● **INFORMATION SHOWN**:
═══
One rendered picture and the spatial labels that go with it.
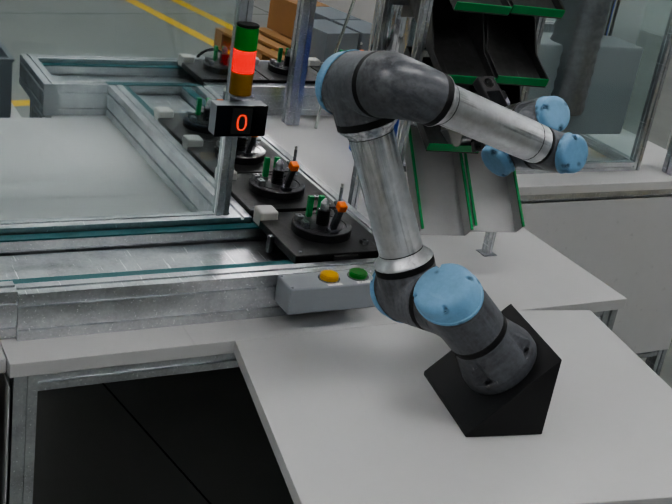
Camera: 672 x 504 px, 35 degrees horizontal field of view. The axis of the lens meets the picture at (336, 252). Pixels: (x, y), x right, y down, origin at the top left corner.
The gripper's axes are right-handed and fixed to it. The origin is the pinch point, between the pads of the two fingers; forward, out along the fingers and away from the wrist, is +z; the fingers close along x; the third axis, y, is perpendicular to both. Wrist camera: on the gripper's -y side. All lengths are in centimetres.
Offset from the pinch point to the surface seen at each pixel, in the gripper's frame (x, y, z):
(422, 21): -7.5, -23.3, -1.0
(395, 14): 28, -39, 71
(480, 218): 9.0, 22.6, 9.6
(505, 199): 17.4, 18.9, 10.4
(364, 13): 285, -131, 554
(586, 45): 88, -24, 58
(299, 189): -26.5, 10.3, 34.3
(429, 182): -2.6, 12.5, 12.2
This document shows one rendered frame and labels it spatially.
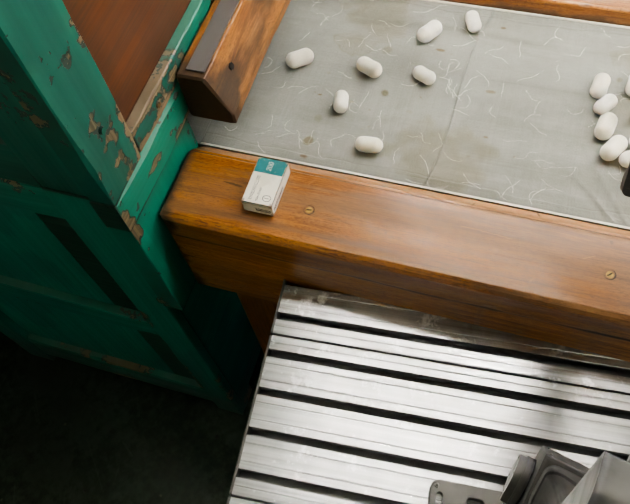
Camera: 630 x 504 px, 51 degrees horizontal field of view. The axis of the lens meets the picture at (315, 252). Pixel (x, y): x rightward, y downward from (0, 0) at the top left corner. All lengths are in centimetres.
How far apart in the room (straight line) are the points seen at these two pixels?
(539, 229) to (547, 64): 26
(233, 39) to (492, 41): 34
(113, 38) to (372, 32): 38
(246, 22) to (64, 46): 28
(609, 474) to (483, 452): 45
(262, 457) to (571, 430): 32
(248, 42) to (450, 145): 26
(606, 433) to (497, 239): 23
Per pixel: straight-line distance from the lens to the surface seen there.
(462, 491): 71
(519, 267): 70
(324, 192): 74
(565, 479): 55
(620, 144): 82
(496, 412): 75
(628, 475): 29
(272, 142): 82
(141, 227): 75
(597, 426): 77
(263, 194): 72
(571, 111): 86
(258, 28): 83
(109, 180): 67
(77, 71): 61
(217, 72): 76
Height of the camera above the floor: 138
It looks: 61 degrees down
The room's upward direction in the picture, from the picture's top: 11 degrees counter-clockwise
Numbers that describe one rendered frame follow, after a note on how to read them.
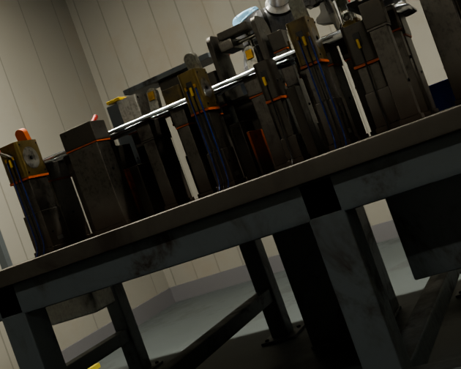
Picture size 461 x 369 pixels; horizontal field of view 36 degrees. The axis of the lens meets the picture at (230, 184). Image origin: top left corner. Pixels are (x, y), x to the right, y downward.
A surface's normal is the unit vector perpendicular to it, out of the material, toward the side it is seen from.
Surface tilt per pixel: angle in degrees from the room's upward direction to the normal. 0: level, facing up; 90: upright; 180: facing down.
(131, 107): 90
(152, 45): 90
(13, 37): 90
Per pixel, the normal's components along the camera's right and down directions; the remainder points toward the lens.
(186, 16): -0.39, 0.14
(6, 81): 0.86, -0.31
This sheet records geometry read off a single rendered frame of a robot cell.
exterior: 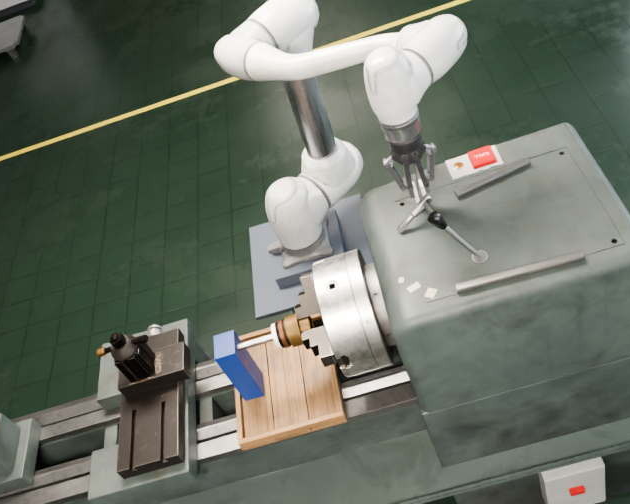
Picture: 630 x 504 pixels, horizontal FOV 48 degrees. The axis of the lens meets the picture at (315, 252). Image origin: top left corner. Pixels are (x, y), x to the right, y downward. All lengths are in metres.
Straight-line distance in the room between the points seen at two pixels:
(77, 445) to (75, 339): 1.55
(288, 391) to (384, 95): 0.92
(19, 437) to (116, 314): 1.59
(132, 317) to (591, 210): 2.61
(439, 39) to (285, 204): 0.88
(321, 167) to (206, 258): 1.62
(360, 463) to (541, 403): 0.59
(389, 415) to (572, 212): 0.73
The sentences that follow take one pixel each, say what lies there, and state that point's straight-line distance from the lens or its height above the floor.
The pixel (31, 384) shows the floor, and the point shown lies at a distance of 3.91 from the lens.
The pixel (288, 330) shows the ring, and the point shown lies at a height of 1.12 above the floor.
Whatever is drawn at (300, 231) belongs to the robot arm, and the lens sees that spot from 2.34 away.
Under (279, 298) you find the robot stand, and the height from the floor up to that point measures 0.75.
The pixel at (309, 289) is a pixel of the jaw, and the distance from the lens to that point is 1.86.
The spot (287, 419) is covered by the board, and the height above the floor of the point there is 0.89.
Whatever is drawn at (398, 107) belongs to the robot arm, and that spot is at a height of 1.61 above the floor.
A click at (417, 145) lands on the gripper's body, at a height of 1.48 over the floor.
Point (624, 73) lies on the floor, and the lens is 4.19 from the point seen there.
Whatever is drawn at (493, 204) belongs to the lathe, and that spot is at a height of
═══
● **EXERCISE DIRECTIONS**: Scan the records above for the lines holding "The pixel (31, 384)" and "Whatever is drawn at (300, 231)". Transcribe those two and every line between them word for word, and no others.

● **REPLY TO THE TASK**:
The pixel (31, 384) shows the floor, and the point shown lies at a distance of 3.91 from the lens.
The pixel (288, 330) shows the ring, and the point shown lies at a height of 1.12 above the floor.
Whatever is drawn at (300, 231) belongs to the robot arm, and the lens sees that spot from 2.34 away.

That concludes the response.